> _Task_
In the data below, which lines contain "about"? List them by copying each one.

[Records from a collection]
------------------------------------------------------------------------
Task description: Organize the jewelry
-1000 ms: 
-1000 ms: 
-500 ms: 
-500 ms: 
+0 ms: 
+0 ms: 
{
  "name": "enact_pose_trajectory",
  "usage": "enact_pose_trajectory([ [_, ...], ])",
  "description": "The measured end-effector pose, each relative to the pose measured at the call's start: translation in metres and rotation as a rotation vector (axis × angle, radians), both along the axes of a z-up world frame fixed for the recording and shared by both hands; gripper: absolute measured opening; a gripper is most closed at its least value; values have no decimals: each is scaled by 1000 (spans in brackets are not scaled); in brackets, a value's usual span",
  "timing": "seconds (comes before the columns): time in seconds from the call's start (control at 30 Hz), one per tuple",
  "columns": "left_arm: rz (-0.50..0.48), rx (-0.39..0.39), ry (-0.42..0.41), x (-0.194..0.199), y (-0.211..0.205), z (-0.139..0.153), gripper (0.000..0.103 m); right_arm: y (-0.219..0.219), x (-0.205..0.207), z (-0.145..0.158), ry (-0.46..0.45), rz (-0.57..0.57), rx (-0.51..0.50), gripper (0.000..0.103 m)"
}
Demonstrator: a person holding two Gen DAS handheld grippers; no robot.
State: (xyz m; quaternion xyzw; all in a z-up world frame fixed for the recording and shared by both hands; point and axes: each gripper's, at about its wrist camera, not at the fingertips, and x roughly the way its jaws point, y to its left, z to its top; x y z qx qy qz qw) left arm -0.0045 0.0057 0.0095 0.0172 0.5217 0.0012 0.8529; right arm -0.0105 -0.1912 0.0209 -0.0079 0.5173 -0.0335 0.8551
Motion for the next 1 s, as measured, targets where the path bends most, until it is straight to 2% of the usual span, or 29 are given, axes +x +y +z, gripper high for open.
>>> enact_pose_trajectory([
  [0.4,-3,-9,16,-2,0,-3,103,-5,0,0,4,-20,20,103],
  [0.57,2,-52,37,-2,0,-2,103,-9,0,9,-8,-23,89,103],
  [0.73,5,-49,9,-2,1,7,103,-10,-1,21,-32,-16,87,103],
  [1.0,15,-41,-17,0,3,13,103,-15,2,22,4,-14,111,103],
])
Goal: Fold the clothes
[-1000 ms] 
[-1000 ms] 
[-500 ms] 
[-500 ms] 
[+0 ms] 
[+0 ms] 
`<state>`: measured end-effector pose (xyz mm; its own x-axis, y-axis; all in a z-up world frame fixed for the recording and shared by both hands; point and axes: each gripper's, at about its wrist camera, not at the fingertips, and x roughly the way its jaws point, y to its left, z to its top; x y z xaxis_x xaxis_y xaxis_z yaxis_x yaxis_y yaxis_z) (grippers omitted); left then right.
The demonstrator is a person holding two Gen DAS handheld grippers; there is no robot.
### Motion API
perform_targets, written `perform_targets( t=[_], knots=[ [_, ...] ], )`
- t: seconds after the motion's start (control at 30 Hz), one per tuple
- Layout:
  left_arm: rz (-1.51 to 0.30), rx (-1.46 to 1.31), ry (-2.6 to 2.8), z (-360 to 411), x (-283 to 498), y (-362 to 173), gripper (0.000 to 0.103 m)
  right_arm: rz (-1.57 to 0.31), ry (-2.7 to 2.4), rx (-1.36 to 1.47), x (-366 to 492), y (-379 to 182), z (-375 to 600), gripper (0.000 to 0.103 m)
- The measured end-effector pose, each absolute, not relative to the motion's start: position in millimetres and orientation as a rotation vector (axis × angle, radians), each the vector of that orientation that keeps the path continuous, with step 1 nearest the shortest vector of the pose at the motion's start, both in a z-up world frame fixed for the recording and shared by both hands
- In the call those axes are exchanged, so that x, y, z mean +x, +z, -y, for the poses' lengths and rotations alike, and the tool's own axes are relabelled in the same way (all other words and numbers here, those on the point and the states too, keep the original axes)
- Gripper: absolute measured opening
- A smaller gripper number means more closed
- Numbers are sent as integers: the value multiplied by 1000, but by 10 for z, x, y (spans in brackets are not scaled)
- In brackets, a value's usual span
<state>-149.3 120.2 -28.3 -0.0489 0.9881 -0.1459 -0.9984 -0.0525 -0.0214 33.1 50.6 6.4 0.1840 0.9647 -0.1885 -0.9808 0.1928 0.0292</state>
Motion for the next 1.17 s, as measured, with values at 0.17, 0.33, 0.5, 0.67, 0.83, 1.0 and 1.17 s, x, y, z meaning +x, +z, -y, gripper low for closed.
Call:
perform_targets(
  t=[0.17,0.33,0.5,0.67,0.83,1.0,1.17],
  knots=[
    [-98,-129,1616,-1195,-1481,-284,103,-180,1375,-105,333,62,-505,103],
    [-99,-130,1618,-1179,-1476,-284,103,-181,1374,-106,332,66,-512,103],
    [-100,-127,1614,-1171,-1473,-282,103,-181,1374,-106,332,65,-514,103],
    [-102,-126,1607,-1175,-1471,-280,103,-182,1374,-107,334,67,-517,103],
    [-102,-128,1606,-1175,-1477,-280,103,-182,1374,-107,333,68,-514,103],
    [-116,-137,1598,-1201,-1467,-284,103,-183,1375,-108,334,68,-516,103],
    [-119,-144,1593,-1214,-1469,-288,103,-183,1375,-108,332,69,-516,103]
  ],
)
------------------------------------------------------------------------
> _Answer to this exercise_
State: (xyz m; quaternion xyzw; all in a z-up world frame fixed for the recording and shared by both hands; point and axes: each gripper's, at about its wrist camera, not at the fingertips, and x roughly the way its jaws point, y to its left, z to its top; x y z qx qy qz qw) left arm -0.0045 0.0057 0.0095 0.0172 0.5217 0.0012 0.8529; right arm -0.0105 -0.1912 0.0209 -0.0079 0.5173 -0.0335 0.8551
`<state>`: measured end-effector pose (xyz mm; its own x-axis, y-axis; all in a z-up world frame fixed for the recording and shared by both hands; point and axes: each gripper's, at about its wrist camera, not at the fingertips, and x roughly the way its jaws point, y to its left, z to its top; x y z xaxis_x xaxis_y xaxis_z yaxis_x yaxis_y yaxis_z) (grippers omitted); left then right.

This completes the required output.